At 8 p.m. local time, a hush came over the city. It was almost as if a giant Leonard Bernstein had stood, tapped his baton on the podium and raised his arms to signal the magic moment.
And then, suddenly, from balcony and corner bar, from high above and down below, came the sounds of symphonies, of musical joy that signaled the beginning of the end of the long wait for the Olympics to take place here.
You didn't have to be in Olympic Stadium to know that the opening ceremony of the 25th Summer Olympics had begun. Television sets everywhere delivered the message. Barcelona is a dense, compact city that houses its millions almost exclusively in high-rise apartments. Its residents carry on through the heat and humidity of a Mediterranean summer with windows and doors open. And from those high rises came a crescendo of sound-challenging description. It was Placido Domingo in big-city stereo. It was the Hollywood Bowl by the sea.
And so it had begun, after so many years of anticipation. For Barcelona, which still has remnants of unfinished construction and unrounded edges everywhere, there is no manana. Piles of loose bricks and unused lumber have been stepped over. Let the Games begin. Today, the world's best jumpers and runners and throwers and hitters and riders and servers and hurdlers and rowers and cyclists will be on display.
Also, the world's best slam dunkers.
The beginning is none too soon. As has been the case in recent Olympics, the hype threatens to outdo the Games. A Sports Illustrated party somehow fittingly capped a week of formal gushing and guzzling with a gathering, on a large ship in Barcelona harbor, of 1,000 or so of the magazine's closest personal friends. Once all of the passports and corresponding invitations had been checked and the guests had filed through the line and gotten onto the boat an hour or so after arrival, they were treated to a harbor fireworks show that got a bit out of control and burned half a hillside below Montjuic.
On the afternoon of the day Barcelona was to open its Olympics, the main tourist area near the waterfront was its normal buzz of activity. The area is called Las Ramblas--loosely translated, "a place to walk." It is known for its many fine restaurants, many fine shops, many fine places to stroll and many fine pickpockets. You can sit in the middle of the 40-yard wide Las Ramblas, under a cafe umbrella and surrounded by pleasant greenery, and the first thing the waiter will say is a warning to keep a close watch on purses and shoulder bags.
"They are good here," he says, knowing no further explanation is needed of who "they" are.
The entrance to Las Ramblas is marked by a huge statue of Cristobol Colon, and directly behind the pigeon-pocked Cristobol is a harbor now filled with row after row of massive, modern cruise ships. Had Cristobol had access to the captain's wheel in one of those, he could have discovered America in a couple of days.

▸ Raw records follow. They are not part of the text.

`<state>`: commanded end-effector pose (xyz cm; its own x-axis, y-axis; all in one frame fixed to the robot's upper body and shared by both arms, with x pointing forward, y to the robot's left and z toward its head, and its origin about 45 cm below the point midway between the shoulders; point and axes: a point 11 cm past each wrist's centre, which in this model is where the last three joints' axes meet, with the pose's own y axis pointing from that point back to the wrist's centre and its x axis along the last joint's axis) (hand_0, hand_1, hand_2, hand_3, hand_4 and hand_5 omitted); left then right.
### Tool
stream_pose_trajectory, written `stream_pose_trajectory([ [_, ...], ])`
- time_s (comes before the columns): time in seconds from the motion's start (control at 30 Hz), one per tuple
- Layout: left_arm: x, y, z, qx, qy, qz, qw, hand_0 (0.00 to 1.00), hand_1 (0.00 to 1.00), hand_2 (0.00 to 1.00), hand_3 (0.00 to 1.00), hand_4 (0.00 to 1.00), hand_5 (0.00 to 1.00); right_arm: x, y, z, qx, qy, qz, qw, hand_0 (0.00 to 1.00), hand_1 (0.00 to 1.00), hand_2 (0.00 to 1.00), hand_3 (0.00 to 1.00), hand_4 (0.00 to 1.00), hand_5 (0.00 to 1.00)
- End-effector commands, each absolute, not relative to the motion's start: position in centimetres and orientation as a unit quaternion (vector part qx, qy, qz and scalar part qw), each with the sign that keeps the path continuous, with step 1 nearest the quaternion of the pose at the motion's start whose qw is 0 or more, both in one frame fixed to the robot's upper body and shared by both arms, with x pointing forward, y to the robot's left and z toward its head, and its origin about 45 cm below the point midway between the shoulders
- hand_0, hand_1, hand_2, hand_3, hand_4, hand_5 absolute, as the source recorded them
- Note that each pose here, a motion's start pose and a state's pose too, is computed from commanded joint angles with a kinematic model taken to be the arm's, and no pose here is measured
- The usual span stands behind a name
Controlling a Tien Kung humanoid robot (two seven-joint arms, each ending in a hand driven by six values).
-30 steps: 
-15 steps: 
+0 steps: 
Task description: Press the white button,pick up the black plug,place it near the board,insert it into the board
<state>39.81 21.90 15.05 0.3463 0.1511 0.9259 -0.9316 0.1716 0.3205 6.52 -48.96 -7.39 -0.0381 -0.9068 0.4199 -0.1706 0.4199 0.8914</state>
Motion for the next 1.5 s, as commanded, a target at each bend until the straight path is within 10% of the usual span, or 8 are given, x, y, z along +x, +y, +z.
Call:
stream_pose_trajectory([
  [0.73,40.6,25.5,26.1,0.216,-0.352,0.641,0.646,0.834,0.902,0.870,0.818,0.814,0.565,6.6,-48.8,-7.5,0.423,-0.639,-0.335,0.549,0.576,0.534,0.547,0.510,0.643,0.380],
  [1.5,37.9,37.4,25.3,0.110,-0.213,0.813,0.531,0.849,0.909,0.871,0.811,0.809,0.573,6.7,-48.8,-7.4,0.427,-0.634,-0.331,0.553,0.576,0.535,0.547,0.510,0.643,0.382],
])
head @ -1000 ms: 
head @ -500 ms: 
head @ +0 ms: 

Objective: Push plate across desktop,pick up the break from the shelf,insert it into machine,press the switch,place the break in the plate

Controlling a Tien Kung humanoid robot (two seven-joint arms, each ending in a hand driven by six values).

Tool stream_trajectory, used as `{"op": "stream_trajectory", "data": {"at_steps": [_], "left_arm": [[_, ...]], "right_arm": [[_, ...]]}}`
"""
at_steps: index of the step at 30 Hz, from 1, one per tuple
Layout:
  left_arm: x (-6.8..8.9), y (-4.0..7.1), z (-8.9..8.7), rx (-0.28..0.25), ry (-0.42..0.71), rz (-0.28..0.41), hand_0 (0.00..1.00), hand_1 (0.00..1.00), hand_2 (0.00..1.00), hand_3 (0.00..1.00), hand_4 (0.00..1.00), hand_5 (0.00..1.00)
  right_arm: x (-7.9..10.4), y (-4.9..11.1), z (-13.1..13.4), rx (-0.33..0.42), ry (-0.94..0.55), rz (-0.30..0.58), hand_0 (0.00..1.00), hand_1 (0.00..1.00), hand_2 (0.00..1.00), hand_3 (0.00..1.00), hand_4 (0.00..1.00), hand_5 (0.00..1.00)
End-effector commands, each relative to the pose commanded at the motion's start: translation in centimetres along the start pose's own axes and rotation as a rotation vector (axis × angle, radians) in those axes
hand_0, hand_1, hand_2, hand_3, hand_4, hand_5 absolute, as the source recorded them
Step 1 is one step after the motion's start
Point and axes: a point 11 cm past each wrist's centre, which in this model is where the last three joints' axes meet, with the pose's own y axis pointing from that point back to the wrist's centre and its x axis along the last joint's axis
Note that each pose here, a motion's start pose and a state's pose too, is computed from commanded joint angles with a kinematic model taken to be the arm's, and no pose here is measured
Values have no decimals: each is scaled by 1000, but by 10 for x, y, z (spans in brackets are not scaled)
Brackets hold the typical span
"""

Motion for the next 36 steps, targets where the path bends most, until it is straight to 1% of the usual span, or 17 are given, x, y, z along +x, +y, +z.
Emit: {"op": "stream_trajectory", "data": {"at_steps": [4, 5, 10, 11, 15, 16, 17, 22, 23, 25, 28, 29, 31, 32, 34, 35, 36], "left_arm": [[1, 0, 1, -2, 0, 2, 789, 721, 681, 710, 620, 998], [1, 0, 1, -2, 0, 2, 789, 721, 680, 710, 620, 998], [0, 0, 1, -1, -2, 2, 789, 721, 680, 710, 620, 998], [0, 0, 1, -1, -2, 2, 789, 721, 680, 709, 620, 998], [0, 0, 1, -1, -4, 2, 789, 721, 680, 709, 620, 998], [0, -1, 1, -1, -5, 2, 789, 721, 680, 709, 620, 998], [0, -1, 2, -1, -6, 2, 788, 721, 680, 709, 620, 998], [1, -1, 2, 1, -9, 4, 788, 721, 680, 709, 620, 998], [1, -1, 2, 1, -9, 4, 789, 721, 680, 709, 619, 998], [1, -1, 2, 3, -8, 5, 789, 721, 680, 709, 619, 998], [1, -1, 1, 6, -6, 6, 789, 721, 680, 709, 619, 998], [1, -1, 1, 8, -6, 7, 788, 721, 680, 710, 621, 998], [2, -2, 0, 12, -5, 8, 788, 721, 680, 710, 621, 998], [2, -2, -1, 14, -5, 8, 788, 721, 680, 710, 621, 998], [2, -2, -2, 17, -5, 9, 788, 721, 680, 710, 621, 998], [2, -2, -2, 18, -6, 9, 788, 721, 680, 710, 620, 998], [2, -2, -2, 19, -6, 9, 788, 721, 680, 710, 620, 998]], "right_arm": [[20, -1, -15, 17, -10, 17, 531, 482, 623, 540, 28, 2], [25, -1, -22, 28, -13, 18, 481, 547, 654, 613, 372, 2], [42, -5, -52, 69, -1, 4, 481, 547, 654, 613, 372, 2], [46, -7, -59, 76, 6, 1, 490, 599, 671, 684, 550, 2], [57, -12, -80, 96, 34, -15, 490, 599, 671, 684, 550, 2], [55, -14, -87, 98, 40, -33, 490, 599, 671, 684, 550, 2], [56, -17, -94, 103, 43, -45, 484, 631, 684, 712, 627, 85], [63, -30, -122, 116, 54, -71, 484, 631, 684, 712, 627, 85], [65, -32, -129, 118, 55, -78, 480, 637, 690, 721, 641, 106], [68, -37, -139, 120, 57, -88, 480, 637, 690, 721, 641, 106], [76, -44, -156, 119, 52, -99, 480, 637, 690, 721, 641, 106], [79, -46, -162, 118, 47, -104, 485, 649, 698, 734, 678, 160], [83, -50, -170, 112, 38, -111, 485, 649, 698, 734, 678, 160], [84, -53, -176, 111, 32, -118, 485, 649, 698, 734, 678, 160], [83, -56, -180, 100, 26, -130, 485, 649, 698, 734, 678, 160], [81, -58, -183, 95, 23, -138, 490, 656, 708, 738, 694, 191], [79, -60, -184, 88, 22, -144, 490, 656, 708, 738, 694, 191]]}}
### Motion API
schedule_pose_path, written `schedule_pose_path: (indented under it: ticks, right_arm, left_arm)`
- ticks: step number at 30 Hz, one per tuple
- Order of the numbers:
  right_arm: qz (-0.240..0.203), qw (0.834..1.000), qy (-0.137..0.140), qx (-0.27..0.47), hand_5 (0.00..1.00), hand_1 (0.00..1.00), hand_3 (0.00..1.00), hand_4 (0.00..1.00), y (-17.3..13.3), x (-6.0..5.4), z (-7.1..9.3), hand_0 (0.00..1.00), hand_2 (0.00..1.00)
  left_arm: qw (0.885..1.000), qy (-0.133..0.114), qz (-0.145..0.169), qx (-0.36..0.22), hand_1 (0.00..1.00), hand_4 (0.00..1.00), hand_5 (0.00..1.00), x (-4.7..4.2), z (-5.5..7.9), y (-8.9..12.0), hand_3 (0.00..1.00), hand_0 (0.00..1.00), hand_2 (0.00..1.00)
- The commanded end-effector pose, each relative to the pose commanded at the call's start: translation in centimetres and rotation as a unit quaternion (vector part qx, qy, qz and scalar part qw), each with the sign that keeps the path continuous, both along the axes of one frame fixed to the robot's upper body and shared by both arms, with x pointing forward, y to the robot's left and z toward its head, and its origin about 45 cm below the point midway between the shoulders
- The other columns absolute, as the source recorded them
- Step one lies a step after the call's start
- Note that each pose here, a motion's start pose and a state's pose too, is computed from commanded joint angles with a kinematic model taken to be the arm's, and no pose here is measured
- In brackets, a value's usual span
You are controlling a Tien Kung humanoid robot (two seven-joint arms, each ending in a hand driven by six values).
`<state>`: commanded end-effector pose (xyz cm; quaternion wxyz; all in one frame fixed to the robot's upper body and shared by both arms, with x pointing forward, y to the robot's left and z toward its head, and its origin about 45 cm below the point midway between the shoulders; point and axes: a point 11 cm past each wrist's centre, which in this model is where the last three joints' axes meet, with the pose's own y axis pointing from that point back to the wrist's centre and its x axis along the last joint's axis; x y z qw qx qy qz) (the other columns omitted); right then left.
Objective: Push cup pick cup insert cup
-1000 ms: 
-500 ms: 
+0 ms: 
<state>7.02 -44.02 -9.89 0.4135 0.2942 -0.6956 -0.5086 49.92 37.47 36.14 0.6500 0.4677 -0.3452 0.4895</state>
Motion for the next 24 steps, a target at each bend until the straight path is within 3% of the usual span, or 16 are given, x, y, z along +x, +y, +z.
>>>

To the north of the main harbor is the athletes village, a long row of high rises that has sprung upon the Barcelona skyline and given the city's drive along the sea a feel similar to Lakeshore Drive in Chicago. The athletes village, surrounded by new patches of grass and saplings freshly planted along narrow streams of water, is inland, slightly beyond binocular reach of the new, white sand beaches. The measurement of binocular reach is only significant because Spanish women, usually about half of those sunbathing on any given beach, do so topless. Many stores near beaches sell female bathing suit bottoms. Period.
This is a city that doesn't blush. Mostly, it doesn't have time to. Nor the space. Its people hustle about by taxi or subway. Ten metro stops can take as little as 20 minutes. And neighbors need to be friendly, if not best friends, because their balconies connect and their breakfast conversations drift out the window and into the next apartment.
But Saturday night, there seemed to be no need, nor desire, to be anything but best of friends with one's neighbors. The orchestras and the voices of an Olympic opening ceremony spilled out of the television sets and over the balconies, hundreds of thousands of them draped proudly with the gold-and-red striped flags of this city's Catalan heritage. Those below the apartment sat in quiet little street cafes and listened, proud looks on their faces.
To the people of Barcelona, those who couldn't or didn't pay the price for tickets to the opening ceremony, what happened Saturday night was an explosion of sound and fury. Only this one signified something for every one of them.